What we have here is a failure to communicate, or at least communicate honestly.
Gun owners looking for safety tips on the Web may not find what they need to know, a recent study suggests.
Most U.S. websites with information on guns do not include important guidelines on how to store guns safely and keep them out of reach of children, researchers report in the journal Injury Prevention.
“Firearm injury and death are unfortunately very common among U.S. children and adolescents,” said lead author Dr. Katherine Freundlich of the University of Michigan in Ann Arbor, adding that one of the contributing factors is unsafe storage of guns in the home.
Guns are common in American households, with over a third possessing at least one gun, the study team notes.
The four key storage guidelines to keep children and teens safe from guns are: (1) keeping guns locked up and (2) unloaded, (3) keeping bullets locked up and (4) in a separate location from the guns, according to the researchers.
I’d like to have my attorney address Dr. Freundlich’s claims.

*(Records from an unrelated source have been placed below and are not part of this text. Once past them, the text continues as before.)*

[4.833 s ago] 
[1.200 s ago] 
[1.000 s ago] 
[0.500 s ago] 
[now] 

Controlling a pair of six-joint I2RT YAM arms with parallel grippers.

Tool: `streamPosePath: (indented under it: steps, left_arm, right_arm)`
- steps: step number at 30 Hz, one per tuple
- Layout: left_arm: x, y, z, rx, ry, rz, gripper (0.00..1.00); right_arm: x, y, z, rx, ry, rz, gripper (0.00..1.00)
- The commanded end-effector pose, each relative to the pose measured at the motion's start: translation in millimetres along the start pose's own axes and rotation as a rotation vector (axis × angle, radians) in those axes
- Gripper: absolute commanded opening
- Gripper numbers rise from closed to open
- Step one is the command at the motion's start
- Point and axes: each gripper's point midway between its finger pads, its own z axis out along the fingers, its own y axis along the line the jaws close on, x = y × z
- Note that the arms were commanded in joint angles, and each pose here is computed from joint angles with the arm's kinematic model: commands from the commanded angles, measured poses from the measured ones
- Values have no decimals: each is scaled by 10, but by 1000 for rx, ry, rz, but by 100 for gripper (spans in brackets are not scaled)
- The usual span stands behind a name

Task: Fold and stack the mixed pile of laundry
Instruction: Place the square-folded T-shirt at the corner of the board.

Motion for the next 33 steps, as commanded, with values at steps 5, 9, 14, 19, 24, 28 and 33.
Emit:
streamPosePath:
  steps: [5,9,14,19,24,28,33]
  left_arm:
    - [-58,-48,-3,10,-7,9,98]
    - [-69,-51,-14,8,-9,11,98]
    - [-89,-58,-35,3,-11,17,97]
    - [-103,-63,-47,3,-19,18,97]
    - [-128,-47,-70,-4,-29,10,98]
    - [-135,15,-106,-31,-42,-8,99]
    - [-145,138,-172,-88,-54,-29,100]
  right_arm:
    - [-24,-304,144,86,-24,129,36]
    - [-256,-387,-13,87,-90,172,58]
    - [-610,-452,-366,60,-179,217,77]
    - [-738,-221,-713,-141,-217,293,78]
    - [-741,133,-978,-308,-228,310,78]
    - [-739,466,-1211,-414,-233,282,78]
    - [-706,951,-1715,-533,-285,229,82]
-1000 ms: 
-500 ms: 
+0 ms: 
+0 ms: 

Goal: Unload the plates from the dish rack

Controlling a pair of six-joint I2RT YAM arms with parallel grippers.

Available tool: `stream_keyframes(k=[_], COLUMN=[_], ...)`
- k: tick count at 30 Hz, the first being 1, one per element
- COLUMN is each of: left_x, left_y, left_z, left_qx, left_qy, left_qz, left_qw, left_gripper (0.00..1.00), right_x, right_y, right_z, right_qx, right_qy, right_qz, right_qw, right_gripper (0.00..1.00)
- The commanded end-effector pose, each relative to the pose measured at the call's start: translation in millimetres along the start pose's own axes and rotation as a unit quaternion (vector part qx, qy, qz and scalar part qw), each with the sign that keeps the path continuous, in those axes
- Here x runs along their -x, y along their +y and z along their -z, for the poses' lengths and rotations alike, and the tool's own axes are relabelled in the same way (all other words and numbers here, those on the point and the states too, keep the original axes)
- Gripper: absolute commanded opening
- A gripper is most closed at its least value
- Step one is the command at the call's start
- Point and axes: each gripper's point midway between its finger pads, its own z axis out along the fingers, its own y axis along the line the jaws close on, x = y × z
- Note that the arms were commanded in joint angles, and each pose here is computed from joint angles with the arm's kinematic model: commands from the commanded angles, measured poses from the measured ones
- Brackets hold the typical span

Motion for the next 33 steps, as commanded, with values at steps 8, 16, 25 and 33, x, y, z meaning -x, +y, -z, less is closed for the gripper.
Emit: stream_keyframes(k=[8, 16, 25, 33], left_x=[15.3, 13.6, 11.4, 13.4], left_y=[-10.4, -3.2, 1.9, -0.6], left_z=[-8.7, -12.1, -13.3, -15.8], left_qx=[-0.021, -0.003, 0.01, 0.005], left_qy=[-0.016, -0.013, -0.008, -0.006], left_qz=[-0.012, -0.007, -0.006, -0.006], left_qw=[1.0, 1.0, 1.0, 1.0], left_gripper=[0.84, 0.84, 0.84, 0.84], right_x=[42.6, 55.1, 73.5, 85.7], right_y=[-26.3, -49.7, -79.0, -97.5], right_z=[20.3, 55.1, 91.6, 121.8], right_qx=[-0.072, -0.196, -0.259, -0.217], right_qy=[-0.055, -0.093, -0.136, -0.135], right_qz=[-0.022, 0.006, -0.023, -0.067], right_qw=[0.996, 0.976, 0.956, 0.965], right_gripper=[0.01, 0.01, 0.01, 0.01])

But despite the bloviating from academics who probably can’t tell a magazine from a clip and the very careful industry guidelines likely written by attorneys, there is only one actual key storage guideline, and that is keeping your guns locked up when not in use or under or direct control.
Period. That’s it.
The rest of their advice is what my attorney, Vinny Gambini, just said it was in the video above.
If your guns are properly stored in a locking cabinet or a safe, then the condition of the weapon and location of the ammunition is utterly irrelevant.
If you listen to actual firearms self-defense experts who have kids in the home (instead of these researchers who know nothing about firearms or self-defense) they’ll likely tell you that they keep their self-defense firearms in some sort of a gun cabinet or safe with either a keypad or biometric quick release, and they keep them loaded.
I specifically want to address this false claim.
“Firearm injury and death are unfortunately very common among U.S. children and adolescents.”
Again, Vinny said it best.
Here in reality, we know that Dr. Freundlich is intentionally and dishonestly conflating firearm accidents due to safe storage with gang violence without indicating she’s changing the subject. Firearms injury and death are indeed “very common” if you’re selling narcotics and battling for turf in Chicago, or engaged in some other sort of violent criminal activity.
Here in reality, where we’re not concerned with misleading people to obtain grants as some people apparently are, we know that injuries and deaths from firearms accidents are at an all time low and declining every year (PDF).
Here in reality, we also know that the best way to keep children safe around guns is to educate them.
It’s sad that academics are more concerned with pushing half-truths and lies than they are educating children, but that’s just how far the academy has fallen.